All of these issues are likely to be raised if the supervisors decide to consider a non-sanctuary resolution. The supes generally avoid weighing in on the great issues of the day that are outside their purview, but they have occasionally strayed from that path. Who can forget the time wasted a couple of years ago when Supervisor Ed Scofield brought in a guy to explain how the county could seize land from the federal government.
I suggest the supervisors ignore such a resolution, which is symbolic and will have zero impact on an issue that will be decided by the White House, Congress and the federal courts. The only people who will benefit from consideration of a non-sanctuary resolution are fans of political theater.
A modest proposal
Conservative commentators were shocked — shocked, I tell you — when Democrats in Congress criticized their Republican colleagues for offering prayers on behalf of the shooting victims in Sutherland Springs, Texas.
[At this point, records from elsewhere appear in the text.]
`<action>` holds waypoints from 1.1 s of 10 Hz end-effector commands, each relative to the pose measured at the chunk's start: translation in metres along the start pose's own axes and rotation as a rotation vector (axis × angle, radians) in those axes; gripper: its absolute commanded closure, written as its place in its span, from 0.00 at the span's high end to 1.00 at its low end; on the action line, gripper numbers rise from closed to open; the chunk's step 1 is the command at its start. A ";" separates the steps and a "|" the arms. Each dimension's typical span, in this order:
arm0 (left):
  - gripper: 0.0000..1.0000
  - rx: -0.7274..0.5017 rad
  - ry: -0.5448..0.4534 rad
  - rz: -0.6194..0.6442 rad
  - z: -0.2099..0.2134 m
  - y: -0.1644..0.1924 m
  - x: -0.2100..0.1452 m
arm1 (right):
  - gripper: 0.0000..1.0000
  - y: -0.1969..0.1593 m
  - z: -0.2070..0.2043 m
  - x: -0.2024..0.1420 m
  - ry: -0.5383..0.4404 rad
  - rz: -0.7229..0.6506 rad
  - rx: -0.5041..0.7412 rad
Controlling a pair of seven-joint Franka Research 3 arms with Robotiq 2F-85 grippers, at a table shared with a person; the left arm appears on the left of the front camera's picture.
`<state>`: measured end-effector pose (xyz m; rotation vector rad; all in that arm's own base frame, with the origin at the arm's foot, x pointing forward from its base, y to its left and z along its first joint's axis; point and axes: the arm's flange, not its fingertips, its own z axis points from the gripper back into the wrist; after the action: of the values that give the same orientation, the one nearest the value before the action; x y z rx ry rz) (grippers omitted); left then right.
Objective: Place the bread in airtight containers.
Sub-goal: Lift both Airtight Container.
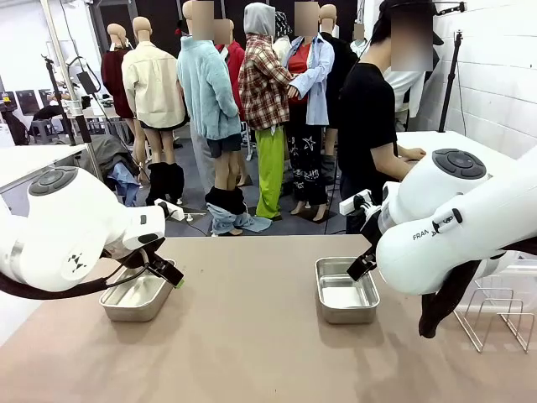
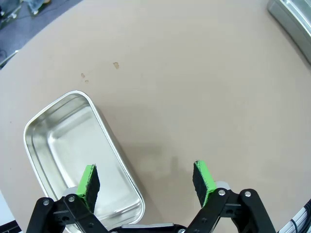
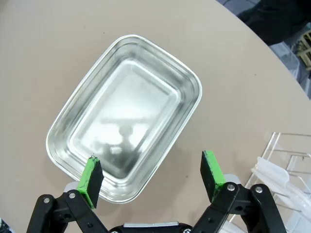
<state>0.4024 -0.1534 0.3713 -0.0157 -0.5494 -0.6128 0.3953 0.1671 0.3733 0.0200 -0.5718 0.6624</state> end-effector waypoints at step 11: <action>1.00 0.290 -0.120 0.284 0.122 0.173 -0.011 | 1.00 -0.180 0.195 -0.134 -0.155 -0.553 -0.472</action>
<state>0.4244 0.0129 0.4936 0.1166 -0.7513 -0.2886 0.3626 -0.0899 0.5510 -0.1818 -0.8545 0.0639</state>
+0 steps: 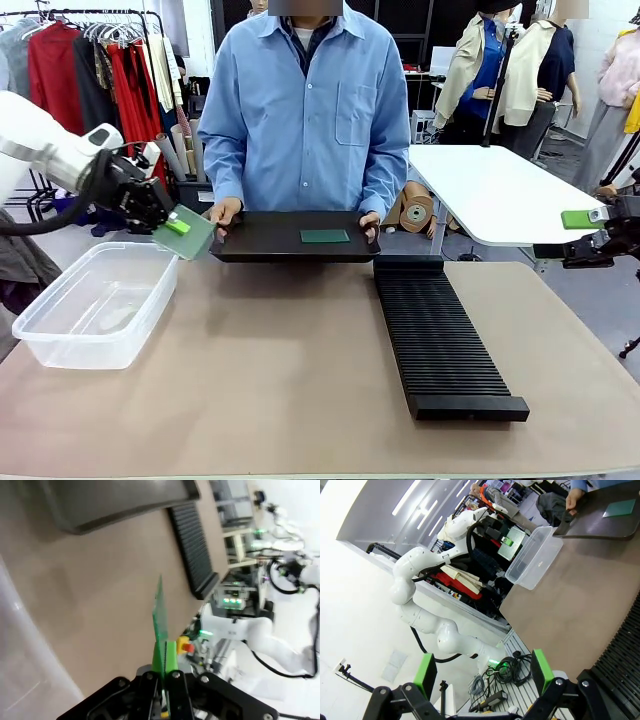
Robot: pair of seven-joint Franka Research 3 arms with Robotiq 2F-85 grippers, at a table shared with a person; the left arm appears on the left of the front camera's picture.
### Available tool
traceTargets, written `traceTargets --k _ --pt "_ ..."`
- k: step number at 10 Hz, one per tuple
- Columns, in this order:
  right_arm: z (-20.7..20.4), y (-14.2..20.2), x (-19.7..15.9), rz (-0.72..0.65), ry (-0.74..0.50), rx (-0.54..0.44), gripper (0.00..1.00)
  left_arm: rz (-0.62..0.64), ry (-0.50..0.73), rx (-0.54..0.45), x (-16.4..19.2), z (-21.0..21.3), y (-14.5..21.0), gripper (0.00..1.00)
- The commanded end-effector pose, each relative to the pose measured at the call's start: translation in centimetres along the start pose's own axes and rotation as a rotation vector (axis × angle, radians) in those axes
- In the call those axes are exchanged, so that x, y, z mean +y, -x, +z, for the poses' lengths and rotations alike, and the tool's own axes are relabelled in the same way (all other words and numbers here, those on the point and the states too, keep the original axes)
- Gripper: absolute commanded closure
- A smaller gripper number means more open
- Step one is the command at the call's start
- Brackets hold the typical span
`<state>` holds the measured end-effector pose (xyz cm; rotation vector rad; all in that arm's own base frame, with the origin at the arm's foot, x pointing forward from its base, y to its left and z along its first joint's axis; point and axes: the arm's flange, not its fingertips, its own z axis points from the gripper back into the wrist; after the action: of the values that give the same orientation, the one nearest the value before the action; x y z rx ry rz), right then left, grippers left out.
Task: Sort PCBs into racks and boxes based on the side picked up.
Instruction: If the short side of the Blank PCB is picked up, insert it into the PCB Rack ; if the long side is picked up, place it in the Organizing box.
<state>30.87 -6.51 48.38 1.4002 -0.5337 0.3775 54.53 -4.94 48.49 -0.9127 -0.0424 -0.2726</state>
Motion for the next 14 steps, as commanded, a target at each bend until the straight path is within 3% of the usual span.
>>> traceTargets --k 1,4,6,14 --pt "0.1 -0.4 0.2 0.011 -0.004 0.005 0.0 0.053 -0.174 -0.014 -0.6 0.8 1.4 1.0" --pt "0.1 -0.4 0.2 0.011 -0.004 0.005 0.0 0.126 -0.483 0.016 0.2 2.3 3.3 1.0" --pt "0.1 -0.4 0.2 0.011 -0.004 0.005 0.0 0.142 -0.615 0.025 1.2 2.4 3.6 1.0" --pt "0.1 -0.4 0.2 0.011 -0.004 0.005 0.0 0.106 -0.656 0.02 6.7 1.3 1.8 1.0"
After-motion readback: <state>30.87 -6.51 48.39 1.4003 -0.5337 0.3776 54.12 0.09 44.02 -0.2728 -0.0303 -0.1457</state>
How could Democrats object to the comfort prayer can bring to the survivors of this horrific event?
But Democrats have seen this act before — “thoughts and prayers” followed by a return to the business at hand, in this case the tax cut corporate CEOs and billionaires can’t wait to see enacted. Forget about legislation that would ban assault rifles and magazines that can hold up to 30 rounds each. Police found 15 of them — capable of holding 450 rounds — at the church shooting in Texas.
Republicans agreed that it might be a good idea to ban bump stocks, the device that enabled the Las Vegas shooter to kill 58 and wound more than 500 in just a few minutes. That isn’t going to happen either; the gun lobby reminded the GOP of the millions of dollars its members have received over the years.
As the NRA and other gun boosters keep telling us, we need to put more guns in the hands of law-abiding citizens because “the only thing that stops a bad guy with a gun is a good guy with a gun.” As evidence, they like to point to the armed man in Sutherland Springs who confronted the shooter outside the church and shot him twice. Of course, 26 people were dead and 20 were wounded by then.
If we’re going to permit just about anybody to buy assault rifles and 30-round magazines, we can expect more mass shooting. And as Sutherland Spring and Rancho Tehama show, any place can be turned into a killing field. Even Grass Valley and Nevada City.
Which leads me to this modest proposal: As a public service, everybody in the western county with a concealed weapon permit should post his or her social schedule where everybody can read it: What restaurant they’re planning to patronize, what movie they’re going to see, or perhaps a family outing to Western Gateway Park or a concert at Music in the Mountains.
That way, the rest of us will know what venues will be populated by good men with guns. You know, just in case …
There, don’t you feel safer already?